| EXERCISE BRIEF |
When a line of the records contains "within", copy it.

| EXCERPTED DATA |

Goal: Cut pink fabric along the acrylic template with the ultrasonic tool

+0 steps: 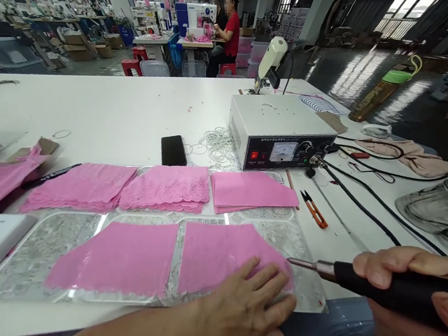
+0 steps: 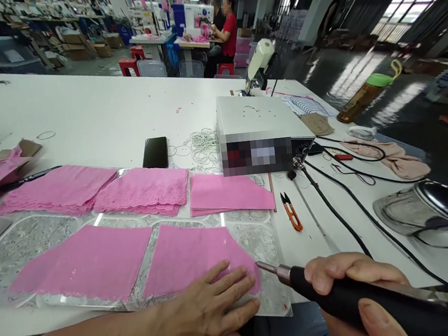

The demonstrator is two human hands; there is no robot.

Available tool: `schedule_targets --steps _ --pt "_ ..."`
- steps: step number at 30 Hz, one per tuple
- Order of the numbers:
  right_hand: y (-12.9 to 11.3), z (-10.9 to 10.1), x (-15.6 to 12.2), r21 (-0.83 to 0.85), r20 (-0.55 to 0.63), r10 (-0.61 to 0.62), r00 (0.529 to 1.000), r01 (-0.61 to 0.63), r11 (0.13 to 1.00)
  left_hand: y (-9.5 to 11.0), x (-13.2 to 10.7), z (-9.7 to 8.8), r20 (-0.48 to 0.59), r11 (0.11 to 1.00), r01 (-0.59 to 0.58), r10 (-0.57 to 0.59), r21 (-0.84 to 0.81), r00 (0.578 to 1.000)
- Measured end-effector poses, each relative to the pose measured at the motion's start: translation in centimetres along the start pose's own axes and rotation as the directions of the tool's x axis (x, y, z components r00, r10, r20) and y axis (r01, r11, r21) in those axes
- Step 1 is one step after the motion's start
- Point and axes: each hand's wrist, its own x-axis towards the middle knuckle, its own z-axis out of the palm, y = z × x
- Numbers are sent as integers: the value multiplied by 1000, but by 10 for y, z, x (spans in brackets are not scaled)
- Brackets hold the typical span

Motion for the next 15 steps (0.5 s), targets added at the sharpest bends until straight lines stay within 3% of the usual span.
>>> schedule_targets --steps 7,15 --pt "11 28 17 2 38 -62 997 62 998 0 0 3 -27 999 29 -28 46 999" --pt "7 26 18 -38 31 -64 997 65 997 0 1 4 -32 999 30 -28 33 999"
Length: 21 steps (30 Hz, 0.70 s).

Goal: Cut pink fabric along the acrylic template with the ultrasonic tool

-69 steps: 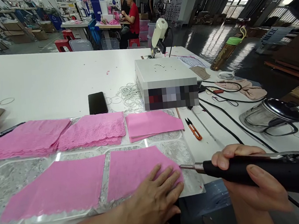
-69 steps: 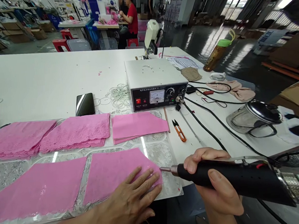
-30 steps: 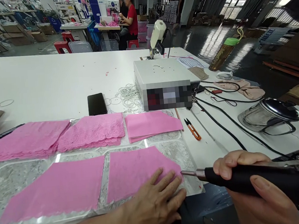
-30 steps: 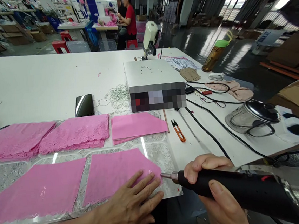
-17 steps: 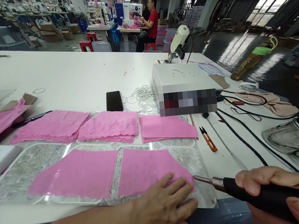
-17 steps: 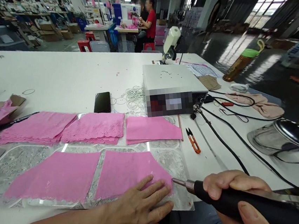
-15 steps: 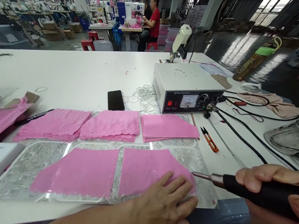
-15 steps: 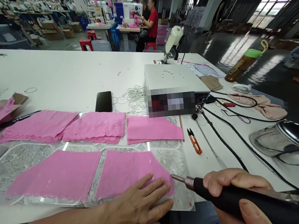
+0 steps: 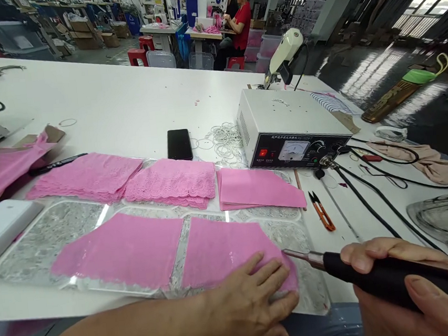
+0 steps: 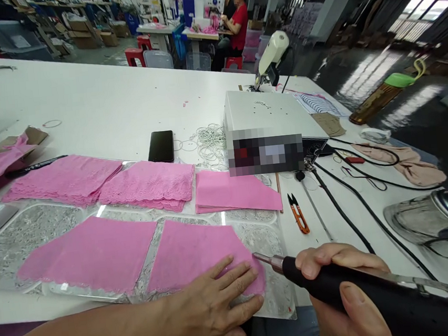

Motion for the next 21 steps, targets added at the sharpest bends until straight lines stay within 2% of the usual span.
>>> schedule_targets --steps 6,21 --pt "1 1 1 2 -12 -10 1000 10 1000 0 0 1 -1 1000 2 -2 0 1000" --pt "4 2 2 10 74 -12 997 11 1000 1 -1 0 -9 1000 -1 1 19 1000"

| WRITTEN REPLY |
Motion for the next 15 steps (0.5 s), targets added at the sharpest bends until straight lines stay within 3% of the usual span.
Motion for the next 21 steps, targets added at the sharpest bends until straight lines stay within 2% of the usual span.

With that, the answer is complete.